La tercera trampa es la institucional, en alguna medida, ya comentada más arriba. Pero no es todo: la pregunta fundamental que los líderes y las organizaciones deben hacerse se refiere al estado de los vínculos entre ciudadanos e instituciones. Las instituciones tienen que tomar medidas para evitar que las brechas operativas y perceptivas con los ciudadanos, sigan creciendo. Cuestiones como la eficiencia, la velocidad de respuesta, la fluidez y fiabilidad de los procedimientos, la calidad del trato, la transparencia, la rendición de cuentas y otras variables, son los factores que harán posible recuperar la confianza de la sociedad en las instituciones. Esta es una tarea prioritaria, entre otras razones, porque ella está en el núcleo del funcionamiento democrático.

La cuarta trampa no es otra que la medioambiental, cada día más ineludible, toda vez que las secuelas del cambio climático son cada vez más evidentes y dramáticas. Por una parte, está la cuestión del agotamiento de los recursos naturales, que hace limitado en el tiempo el potencial de las economías, especialmente las basadas en industrias extractivas como el petróleo y la minería. Por la otra, una dificultad que el documento Desarrollo en Transición reconoce: es costoso y difícil pasar de sistemas productivos contaminantes a unos de bajo nivel de emisiones de carbono. No solo hacen falta legislaciones y recursos que impulsen estos cambios: también, otra vez, es imprescindible la determinación de la sociedad civil, de las fuerzas políticas y del sector empresarial para que en conjunto tomen una vía de desarrollo que contribuya a detener la crisis climática y a mantener las condiciones para la vida humana en la Tierra.

Vengo insistiendo, desde la publicación de mi libro Democracia económica (1996) en la necesidad impostergable de buscar alternativas eficientes a los paradigmas del neoliberalismo o las fórmulas simplemente economicistas como repuesta al populismo, que siempre nos amenaza desde extremos ideológicos, en un movimiento pendular y hasta trágico para la región latinoamericana en particular.
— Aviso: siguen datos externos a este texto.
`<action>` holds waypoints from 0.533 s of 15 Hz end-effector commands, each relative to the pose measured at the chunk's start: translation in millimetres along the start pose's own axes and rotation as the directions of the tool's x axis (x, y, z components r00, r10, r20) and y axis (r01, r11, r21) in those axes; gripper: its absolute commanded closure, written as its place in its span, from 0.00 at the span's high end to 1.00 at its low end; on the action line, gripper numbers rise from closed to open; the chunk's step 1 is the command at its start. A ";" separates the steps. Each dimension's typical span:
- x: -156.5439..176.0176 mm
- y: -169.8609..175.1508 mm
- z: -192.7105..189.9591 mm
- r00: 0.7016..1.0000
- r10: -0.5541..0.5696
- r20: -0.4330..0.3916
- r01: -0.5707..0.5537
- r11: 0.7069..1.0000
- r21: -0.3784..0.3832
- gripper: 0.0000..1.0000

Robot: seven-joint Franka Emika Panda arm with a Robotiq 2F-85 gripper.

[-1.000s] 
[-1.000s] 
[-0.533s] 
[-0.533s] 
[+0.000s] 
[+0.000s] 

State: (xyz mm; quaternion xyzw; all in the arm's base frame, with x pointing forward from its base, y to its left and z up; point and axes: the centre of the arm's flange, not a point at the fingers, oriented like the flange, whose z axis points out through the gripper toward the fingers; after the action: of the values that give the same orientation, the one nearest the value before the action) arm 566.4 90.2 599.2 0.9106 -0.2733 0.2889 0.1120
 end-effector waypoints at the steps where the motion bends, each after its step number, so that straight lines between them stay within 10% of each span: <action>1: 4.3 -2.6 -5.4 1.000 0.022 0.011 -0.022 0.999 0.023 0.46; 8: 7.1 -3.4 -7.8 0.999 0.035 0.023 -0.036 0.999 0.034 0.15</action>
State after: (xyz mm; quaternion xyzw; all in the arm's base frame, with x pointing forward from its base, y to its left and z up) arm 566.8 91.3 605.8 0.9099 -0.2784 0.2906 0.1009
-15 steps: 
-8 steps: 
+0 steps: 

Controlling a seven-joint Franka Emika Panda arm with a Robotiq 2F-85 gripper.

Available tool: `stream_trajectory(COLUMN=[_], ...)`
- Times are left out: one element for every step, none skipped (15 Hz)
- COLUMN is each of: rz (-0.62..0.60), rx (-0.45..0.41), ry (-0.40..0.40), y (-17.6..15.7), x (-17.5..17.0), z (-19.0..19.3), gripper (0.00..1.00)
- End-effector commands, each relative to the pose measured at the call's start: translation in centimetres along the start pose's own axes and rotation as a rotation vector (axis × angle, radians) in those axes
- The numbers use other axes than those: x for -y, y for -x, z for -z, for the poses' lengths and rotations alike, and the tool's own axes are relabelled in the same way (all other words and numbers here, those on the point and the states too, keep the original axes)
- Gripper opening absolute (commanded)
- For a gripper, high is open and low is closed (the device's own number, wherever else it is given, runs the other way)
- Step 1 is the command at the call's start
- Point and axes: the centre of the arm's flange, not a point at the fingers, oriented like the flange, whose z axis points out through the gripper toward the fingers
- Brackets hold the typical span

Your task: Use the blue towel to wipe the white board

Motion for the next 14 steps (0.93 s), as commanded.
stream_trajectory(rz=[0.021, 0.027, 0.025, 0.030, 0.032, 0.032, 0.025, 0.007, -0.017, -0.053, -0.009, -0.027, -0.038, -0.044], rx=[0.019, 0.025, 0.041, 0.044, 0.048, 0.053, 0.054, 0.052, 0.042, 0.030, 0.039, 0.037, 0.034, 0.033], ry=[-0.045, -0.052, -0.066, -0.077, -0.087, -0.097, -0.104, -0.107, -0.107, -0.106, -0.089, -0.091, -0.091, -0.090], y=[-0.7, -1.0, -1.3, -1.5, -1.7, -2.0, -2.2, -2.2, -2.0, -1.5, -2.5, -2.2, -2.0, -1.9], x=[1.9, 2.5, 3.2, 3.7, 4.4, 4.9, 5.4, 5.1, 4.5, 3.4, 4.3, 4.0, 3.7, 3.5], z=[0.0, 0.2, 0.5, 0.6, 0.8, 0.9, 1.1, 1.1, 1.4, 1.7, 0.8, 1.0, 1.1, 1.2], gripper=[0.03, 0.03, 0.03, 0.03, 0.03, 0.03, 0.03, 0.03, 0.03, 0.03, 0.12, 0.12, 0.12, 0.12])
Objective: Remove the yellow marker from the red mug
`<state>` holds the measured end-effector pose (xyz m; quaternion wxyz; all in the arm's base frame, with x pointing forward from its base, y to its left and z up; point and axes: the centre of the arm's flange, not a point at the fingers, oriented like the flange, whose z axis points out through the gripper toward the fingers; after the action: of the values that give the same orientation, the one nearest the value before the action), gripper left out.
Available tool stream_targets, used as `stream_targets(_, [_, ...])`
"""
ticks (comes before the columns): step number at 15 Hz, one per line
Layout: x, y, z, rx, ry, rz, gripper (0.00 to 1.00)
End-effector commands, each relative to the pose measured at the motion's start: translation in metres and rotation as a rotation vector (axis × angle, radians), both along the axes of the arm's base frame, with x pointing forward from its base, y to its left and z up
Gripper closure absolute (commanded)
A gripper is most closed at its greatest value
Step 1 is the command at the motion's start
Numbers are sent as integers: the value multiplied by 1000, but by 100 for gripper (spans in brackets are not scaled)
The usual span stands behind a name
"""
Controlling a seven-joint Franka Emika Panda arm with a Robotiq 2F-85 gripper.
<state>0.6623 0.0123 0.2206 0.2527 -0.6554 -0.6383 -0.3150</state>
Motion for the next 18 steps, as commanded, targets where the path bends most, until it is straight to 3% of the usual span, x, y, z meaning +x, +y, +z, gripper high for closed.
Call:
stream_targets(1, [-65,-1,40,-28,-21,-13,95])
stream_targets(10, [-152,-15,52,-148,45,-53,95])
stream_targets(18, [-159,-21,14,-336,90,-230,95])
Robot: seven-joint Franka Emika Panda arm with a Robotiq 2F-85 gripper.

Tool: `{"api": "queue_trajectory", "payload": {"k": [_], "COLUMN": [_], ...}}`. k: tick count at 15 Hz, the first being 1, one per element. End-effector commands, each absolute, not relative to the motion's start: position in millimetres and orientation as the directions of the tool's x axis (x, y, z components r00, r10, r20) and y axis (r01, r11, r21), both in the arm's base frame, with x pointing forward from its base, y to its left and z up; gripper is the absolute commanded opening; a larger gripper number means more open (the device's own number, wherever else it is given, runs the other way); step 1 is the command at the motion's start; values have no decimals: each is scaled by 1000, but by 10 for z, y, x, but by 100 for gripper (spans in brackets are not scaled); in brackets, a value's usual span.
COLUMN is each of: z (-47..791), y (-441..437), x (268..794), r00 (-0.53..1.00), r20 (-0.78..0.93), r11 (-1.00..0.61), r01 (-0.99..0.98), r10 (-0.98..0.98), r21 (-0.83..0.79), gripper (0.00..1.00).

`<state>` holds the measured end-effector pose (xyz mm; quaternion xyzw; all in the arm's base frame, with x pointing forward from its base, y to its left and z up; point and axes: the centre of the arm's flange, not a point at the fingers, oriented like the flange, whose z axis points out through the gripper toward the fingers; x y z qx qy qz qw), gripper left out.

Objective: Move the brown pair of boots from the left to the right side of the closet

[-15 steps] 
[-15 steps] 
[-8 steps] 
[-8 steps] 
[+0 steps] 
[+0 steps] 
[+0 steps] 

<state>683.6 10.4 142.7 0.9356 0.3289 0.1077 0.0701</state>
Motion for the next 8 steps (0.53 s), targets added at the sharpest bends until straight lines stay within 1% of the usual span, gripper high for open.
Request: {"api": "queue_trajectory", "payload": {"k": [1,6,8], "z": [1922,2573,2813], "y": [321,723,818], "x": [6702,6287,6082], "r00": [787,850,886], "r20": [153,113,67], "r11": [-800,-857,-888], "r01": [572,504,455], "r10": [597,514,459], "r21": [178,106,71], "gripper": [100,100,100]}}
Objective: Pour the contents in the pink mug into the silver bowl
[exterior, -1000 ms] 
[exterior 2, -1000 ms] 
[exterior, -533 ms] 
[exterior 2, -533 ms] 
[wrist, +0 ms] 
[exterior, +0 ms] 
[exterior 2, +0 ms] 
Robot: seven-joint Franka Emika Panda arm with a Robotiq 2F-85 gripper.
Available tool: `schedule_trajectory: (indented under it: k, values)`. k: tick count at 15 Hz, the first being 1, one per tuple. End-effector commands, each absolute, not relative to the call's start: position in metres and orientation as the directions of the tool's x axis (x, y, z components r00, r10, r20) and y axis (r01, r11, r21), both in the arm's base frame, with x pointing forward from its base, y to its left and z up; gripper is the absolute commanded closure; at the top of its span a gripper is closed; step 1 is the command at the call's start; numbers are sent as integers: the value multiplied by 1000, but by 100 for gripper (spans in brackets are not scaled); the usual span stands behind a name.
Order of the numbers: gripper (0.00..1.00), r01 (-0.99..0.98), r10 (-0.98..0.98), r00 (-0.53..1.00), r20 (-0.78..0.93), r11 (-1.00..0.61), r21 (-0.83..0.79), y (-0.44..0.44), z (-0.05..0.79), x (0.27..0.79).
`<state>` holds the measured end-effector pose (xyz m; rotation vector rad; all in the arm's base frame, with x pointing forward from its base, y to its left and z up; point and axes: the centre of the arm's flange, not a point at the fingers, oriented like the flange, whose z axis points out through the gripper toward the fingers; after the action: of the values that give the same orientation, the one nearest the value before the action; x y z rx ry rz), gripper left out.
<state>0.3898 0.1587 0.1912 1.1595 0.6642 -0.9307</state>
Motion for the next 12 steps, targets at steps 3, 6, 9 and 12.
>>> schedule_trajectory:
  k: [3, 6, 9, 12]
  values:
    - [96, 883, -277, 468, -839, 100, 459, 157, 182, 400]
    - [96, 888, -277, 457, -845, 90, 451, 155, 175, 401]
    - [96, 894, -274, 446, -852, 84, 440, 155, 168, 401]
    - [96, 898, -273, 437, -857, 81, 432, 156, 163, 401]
Lo que en algún tiempo se identificó como la “Tercera Vía”, formulada teóricamente por Anthony Giddens, y asumida por Tony Blair y Bill Clinton en sus gobiernos, parece más vigente que nunca, más todavía con el impacto transformador en todos los órdenes, provocados por la revolución digital. La socialdemocracia alemana y de Europa del norte lo resume en la idea “tanto mercado como sea posible y tanto Estado como sea necesario”. En Democracia económica iba más lejos para exponer cómo junto con la investigación y el desarrollo comenzaba a asomar también el llamando “tercer sector”, resultante de la cooperación entre gobiernos, empresas, universidades y emprendedores sociales. Desde entonces, el tercer sector ha dado frutos reconocibles y reconocidos en salud, comunicaciones, educación y producción, en muchos países.

A esto habría que agregar la necesidad de que esa tercera vía, que el reciente trabajo de ONU, Cepal, CAF y OECD define como “estrategias de desarrollo en transición”, exige especificidad para cada país en sus circunstancias y tiempo histórico, cosa que advertía elocuentemente el premio Nobel John Kenneth Galbraith cuando decía que en el diseño de las estrategias y políticas de desarrollo no hay que atribuir sabiduría a las ideas aplicadas hoy día por un país con relativo mayor nivel de desarrollo, sino a las que se corresponden y aplicaron con éxito en el momento histórico equivalente al cual se encuentra el país que enfrenta el desafío de alcanzar ese mayor nivel de desarrollo.